● **Exercise details**
Write out, word for word, every line from the one containing "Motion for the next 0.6" through the final line of the records.
(Beginning of Data in this exercise)
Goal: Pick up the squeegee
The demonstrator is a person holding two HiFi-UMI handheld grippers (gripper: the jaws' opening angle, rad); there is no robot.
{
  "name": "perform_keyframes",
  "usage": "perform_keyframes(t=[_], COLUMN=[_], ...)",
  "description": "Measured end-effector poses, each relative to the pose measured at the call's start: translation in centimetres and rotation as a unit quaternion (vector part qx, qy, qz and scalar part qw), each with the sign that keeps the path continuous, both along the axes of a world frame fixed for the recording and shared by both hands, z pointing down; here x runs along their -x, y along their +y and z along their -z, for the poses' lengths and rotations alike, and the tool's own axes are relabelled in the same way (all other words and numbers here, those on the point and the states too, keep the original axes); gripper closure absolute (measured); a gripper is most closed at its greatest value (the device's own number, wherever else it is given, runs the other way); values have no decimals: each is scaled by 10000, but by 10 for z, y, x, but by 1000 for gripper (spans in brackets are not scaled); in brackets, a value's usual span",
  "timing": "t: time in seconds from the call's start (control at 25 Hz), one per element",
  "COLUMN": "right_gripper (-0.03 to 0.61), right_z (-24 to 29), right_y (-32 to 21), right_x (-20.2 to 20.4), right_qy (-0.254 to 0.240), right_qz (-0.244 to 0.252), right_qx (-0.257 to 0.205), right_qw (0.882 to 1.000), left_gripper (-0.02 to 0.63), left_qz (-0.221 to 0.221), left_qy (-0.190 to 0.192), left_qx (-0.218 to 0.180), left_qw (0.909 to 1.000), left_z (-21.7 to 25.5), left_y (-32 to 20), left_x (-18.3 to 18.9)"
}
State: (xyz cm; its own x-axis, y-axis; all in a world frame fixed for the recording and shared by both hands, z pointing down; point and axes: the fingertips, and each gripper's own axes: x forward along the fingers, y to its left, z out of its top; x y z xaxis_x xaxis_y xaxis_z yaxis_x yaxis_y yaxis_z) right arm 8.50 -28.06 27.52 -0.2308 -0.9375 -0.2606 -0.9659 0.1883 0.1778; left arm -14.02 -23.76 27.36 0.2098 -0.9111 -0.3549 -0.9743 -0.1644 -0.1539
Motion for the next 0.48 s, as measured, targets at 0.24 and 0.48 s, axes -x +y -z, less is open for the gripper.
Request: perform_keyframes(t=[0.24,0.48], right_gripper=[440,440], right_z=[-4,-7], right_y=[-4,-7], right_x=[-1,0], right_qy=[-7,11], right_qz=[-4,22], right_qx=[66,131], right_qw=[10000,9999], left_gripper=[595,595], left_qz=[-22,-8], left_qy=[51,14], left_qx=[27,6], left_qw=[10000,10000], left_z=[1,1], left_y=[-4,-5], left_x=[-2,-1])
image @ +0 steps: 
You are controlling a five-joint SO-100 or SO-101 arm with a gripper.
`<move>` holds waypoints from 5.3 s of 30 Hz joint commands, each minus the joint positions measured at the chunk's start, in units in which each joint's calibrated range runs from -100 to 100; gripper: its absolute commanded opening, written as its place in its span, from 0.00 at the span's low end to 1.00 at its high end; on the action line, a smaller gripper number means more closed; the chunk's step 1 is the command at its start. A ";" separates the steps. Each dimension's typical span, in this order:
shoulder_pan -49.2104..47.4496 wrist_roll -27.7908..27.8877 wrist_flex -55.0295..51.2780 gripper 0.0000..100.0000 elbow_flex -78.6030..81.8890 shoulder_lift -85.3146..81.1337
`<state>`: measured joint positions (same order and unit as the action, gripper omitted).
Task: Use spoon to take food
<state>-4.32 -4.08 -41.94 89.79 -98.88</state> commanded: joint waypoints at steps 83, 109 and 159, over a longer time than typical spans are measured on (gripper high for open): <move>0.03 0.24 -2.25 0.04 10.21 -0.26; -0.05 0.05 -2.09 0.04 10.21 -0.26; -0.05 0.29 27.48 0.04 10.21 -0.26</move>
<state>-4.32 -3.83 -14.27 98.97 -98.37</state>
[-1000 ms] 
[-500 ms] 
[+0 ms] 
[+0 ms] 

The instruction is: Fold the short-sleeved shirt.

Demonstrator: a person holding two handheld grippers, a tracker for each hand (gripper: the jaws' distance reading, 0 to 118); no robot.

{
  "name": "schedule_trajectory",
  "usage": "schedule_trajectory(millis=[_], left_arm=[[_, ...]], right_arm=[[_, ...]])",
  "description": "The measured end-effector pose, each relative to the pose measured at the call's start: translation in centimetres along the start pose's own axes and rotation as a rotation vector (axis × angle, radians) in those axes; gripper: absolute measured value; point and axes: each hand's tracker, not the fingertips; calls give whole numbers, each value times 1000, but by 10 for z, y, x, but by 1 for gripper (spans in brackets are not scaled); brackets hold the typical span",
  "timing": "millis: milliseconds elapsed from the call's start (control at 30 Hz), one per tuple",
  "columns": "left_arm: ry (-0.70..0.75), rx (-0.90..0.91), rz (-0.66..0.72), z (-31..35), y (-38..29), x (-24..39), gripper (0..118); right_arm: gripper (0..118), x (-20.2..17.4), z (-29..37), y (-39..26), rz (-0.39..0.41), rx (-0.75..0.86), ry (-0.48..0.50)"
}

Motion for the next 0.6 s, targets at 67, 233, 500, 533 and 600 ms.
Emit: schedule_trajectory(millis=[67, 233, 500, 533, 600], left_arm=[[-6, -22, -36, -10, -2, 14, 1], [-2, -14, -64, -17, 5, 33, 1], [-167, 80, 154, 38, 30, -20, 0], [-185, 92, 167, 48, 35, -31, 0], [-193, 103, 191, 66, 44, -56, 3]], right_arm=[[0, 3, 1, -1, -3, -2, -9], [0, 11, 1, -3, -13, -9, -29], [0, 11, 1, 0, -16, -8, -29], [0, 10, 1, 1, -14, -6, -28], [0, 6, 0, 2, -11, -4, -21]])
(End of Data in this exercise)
● **Output of the task**
Motion for the next 0.6 s, targets at 67, 233, 500, 533 and 600 ms.
Emit: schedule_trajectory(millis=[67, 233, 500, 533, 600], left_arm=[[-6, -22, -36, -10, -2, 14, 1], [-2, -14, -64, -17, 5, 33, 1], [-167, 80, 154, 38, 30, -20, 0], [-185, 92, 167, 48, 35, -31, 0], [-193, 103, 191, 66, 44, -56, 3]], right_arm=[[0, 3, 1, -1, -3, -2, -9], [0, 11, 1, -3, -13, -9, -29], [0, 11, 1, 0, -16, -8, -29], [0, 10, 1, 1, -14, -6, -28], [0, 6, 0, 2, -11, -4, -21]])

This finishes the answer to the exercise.